We are confident that the court will find that the arms deal is unconstitutional, and that the financial consequences of cancellation will then fall to German rather than South African taxpayers.
You will have visited Khayelitsha and seen the conditions there. All those shacks and the human misery they represent could be replaced with houses for the cost of the four corvettes South Africa is buying from Germany.
1. A former German ambassador to South Africa informed me in 1996 that the government of Chancellor Helmut Kohl had been determined at all costs to win the naval contracts? Why? Were there financial kick-backs to the Christian Democratic Party in Germany and to the African National Congress in South Africa?

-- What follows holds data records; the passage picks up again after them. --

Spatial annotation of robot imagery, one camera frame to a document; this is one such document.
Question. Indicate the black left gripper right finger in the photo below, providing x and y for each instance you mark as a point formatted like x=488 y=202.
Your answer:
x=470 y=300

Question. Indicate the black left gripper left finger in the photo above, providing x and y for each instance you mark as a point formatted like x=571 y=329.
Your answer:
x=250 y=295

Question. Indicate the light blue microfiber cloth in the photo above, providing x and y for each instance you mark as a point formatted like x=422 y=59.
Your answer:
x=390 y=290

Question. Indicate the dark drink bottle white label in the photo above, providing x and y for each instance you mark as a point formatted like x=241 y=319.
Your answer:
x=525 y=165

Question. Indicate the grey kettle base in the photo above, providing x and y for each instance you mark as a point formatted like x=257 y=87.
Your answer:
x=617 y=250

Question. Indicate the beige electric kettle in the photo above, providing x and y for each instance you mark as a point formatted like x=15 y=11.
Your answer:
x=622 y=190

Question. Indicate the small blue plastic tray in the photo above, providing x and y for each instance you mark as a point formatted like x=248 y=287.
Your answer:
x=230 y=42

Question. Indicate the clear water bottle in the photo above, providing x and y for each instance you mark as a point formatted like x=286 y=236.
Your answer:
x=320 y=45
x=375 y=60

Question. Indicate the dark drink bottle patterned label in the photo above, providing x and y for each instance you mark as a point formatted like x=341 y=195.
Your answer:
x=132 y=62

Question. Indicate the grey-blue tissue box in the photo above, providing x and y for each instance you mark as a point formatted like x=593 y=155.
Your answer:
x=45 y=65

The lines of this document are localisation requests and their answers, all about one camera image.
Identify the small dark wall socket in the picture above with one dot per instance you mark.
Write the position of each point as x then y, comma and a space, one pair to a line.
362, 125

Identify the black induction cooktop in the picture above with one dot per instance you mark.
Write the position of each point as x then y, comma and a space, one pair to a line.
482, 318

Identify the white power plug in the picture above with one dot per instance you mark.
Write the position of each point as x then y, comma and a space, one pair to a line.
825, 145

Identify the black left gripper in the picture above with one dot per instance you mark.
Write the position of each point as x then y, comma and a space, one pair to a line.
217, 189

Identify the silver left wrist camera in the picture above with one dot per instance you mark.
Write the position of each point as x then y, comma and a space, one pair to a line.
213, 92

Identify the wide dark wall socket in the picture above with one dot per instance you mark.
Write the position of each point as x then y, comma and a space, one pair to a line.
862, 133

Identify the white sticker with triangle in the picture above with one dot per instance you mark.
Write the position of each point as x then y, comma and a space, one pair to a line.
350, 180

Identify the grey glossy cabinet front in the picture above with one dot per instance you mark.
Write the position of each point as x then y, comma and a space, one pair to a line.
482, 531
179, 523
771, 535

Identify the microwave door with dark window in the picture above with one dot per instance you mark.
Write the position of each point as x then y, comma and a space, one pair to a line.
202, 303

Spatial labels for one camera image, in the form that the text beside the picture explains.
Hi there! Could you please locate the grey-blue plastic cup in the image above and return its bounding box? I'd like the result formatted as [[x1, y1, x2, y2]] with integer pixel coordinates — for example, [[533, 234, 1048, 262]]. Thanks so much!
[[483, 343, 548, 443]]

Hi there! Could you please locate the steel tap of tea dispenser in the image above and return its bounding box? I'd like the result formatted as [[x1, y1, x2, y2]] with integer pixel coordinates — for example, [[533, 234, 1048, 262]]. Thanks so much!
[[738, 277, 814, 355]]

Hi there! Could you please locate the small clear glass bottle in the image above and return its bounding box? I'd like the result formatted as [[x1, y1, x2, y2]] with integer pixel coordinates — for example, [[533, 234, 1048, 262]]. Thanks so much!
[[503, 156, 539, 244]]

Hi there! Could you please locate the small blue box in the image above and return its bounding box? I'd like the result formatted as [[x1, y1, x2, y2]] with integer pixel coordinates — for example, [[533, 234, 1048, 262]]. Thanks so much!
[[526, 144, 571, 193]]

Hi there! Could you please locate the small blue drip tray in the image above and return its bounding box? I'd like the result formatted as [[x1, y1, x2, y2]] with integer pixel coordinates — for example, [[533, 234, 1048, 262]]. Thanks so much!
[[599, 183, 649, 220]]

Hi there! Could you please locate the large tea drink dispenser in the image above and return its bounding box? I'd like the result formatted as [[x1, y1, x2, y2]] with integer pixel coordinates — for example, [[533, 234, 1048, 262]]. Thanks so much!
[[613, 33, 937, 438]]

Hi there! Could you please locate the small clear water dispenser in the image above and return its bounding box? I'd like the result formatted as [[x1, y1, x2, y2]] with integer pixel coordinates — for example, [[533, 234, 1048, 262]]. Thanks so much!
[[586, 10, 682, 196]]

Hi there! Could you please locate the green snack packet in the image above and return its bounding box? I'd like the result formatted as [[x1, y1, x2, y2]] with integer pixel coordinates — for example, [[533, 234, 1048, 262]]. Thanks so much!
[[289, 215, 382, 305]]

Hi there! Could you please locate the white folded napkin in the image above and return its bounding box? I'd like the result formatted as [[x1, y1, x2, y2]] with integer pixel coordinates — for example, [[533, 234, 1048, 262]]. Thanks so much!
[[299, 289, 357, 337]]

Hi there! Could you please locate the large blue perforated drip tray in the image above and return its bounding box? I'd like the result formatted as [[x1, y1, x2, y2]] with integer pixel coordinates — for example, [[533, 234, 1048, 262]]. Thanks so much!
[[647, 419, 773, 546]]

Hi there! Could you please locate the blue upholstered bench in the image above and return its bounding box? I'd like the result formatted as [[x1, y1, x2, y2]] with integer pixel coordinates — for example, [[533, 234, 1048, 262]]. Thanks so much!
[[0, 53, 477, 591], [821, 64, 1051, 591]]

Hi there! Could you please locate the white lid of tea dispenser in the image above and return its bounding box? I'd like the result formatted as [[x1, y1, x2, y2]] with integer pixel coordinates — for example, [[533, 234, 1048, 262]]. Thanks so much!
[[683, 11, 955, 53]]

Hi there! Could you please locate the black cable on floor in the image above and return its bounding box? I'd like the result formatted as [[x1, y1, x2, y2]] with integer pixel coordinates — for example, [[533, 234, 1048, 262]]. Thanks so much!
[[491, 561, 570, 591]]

2. Your government inherited this scandal. Why didn't you intervene in terms of Criterion Eight of the EU Code of Conduct on Arms Exports to cancel the German contracts? How does the Green Party reconcile arms exports to a country with 42% unemployment and massive crises of poverty -- but no conceivable foreign military threat?

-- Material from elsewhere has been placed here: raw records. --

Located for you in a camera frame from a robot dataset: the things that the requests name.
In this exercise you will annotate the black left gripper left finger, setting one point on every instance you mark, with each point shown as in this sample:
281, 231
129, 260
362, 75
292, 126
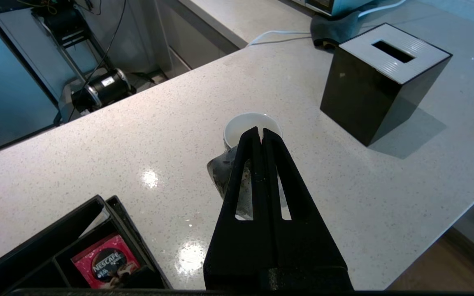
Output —
241, 255

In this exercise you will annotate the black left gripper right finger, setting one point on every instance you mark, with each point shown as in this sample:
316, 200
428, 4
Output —
298, 250

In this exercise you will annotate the tea bag with white tag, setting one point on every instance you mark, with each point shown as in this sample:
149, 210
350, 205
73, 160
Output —
220, 172

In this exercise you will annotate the black mug white inside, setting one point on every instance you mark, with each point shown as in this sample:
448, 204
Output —
237, 127

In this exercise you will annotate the red sachet packet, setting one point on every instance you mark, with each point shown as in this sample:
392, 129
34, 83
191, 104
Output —
105, 263

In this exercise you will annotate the black tissue box white top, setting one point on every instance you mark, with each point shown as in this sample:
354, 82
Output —
368, 94

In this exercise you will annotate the black compartment organizer box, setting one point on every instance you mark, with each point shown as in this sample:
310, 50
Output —
35, 259

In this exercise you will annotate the black teleoperation stand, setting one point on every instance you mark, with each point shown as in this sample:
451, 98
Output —
105, 88

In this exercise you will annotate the grey lower kitchen cabinet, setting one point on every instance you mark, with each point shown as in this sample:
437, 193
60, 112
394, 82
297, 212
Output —
196, 41

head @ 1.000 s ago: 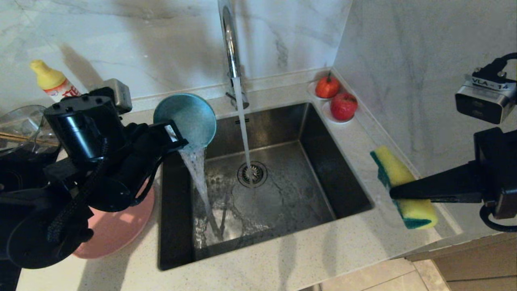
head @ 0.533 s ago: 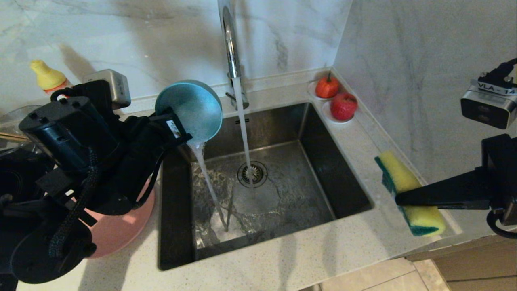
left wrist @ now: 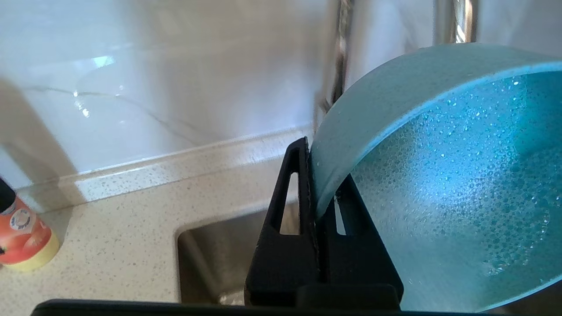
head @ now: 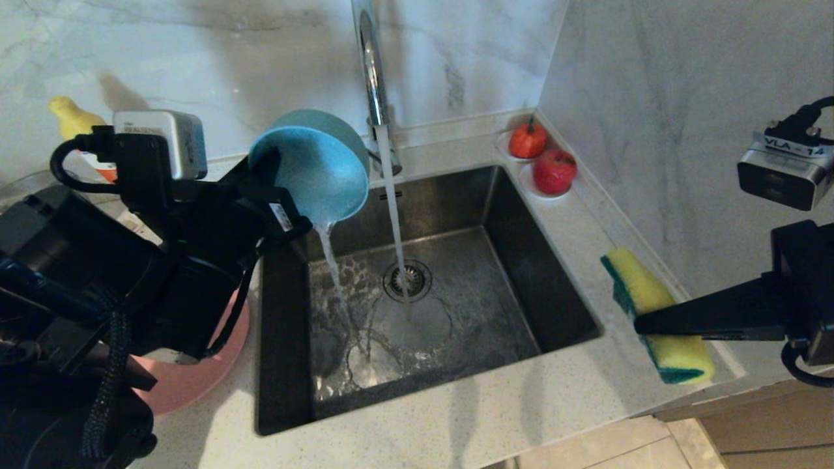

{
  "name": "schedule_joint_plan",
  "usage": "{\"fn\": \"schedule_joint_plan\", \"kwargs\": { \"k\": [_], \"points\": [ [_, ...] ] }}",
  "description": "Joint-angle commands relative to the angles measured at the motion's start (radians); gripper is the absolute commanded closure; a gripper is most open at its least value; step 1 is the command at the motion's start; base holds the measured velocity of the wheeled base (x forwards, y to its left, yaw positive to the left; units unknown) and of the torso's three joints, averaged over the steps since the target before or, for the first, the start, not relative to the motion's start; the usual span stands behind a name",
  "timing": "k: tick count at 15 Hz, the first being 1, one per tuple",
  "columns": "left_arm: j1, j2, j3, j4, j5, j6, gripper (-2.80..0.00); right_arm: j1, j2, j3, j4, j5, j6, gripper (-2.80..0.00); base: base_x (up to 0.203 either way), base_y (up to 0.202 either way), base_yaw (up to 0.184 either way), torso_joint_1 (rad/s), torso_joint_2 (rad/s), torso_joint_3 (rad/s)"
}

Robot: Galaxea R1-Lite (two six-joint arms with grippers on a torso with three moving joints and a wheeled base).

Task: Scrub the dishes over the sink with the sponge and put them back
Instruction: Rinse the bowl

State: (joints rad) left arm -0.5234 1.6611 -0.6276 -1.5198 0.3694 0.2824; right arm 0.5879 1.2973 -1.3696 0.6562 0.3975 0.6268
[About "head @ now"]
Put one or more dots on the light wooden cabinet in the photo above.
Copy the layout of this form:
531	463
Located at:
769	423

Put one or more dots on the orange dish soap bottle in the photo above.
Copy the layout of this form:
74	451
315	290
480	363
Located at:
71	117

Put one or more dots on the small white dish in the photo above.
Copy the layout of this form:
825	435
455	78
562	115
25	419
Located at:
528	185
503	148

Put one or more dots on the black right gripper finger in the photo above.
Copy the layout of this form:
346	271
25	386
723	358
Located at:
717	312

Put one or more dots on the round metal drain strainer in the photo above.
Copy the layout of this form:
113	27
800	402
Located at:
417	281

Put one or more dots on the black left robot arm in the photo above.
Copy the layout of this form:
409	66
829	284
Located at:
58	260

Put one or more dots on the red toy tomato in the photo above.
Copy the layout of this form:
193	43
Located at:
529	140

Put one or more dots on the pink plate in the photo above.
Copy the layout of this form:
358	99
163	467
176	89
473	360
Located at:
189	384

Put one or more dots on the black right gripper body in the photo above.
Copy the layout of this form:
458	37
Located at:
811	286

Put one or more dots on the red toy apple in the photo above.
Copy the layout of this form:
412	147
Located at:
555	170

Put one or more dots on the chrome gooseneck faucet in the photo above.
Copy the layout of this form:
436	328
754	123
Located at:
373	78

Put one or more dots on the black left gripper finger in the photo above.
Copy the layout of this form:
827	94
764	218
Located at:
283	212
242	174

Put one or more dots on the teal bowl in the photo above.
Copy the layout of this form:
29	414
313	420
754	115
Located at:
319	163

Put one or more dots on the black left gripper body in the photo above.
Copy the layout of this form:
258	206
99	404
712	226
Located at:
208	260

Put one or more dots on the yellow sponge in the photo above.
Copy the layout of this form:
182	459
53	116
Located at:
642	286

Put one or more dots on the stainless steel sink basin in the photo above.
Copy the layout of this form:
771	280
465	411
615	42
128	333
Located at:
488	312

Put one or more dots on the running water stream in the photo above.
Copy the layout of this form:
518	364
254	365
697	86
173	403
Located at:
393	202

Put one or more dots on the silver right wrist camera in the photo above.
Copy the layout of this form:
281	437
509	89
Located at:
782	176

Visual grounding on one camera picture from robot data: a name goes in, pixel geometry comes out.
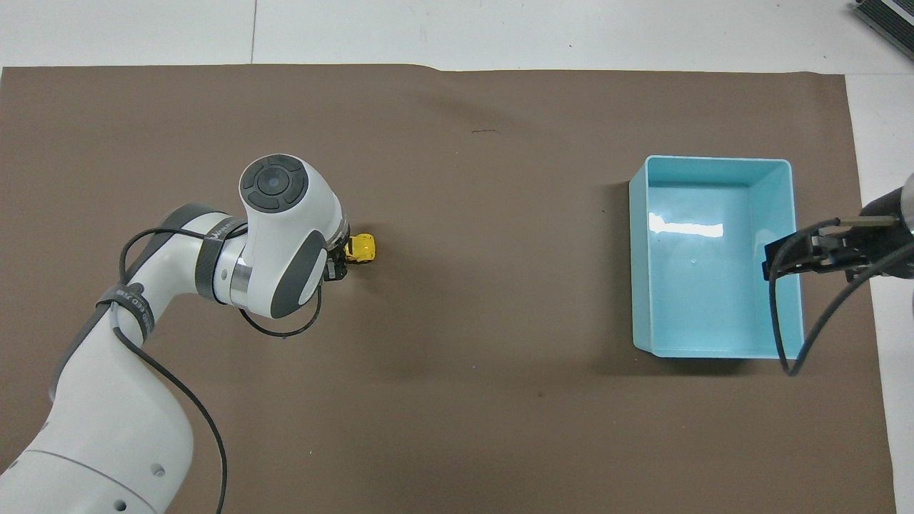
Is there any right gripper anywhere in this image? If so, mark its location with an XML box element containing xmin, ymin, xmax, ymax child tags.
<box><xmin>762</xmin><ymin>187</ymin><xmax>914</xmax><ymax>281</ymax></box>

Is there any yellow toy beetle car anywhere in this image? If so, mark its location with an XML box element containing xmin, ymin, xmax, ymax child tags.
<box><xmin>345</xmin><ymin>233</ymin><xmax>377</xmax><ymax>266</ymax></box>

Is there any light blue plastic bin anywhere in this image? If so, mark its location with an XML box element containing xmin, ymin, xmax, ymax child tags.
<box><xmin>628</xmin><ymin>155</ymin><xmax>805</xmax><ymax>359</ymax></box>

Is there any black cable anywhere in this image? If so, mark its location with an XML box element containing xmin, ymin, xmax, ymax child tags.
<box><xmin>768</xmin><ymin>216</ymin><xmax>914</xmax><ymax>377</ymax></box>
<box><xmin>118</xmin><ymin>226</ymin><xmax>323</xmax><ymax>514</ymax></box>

3. The former director of EADS in South Africa, Michael Woerfel was indicted for corruption together with the ANC's former chief whip, Tony Yengeni. What progress is being made with German investigations into this case in terms of the OECD Conventions Against Bribery of Foreign Officials?
4. The offset against purchase of three submarines was to have been construction of a stainless steel plant by Ferrostaal. This was cancelled, as was the subsequent condom factory. Offsets are internationally notorious for corruption, and are prohibited in terms of World Trade Organisation rules. Knowing that offsets are so discredited, why does the German government encourage/permit German companies to offer offsets as a lure to win arms deals?
5. What is your reaction to the statement by our Minister of Health that there is no money for AIDS because South Africa must buy submarines from Germany?"
----------------------------
As you will be aware, earlier this month ECAAR-SA applied for an interdict to prevent the SAS Amatola from entering South African waters, and successfully achieved the objective of the scheduling of court dates on November 17 and February 17. We subsequently considered making a procedurally-correct application against the SAS Amatola, but decided to focus our energies on preparing for the two court dates.
Nonetheless, ECAAR-SA's attached paper Corvettes or Houses? draws attention to the housing crisis in the Western Cape. Three years after the Irene Grootboom decision by the Constitutional Court, the housing situation continues to deteriorate. An estimated 410 000 houses could be built for less than the cost of four corvettes, and could create up to 200 000 jobs.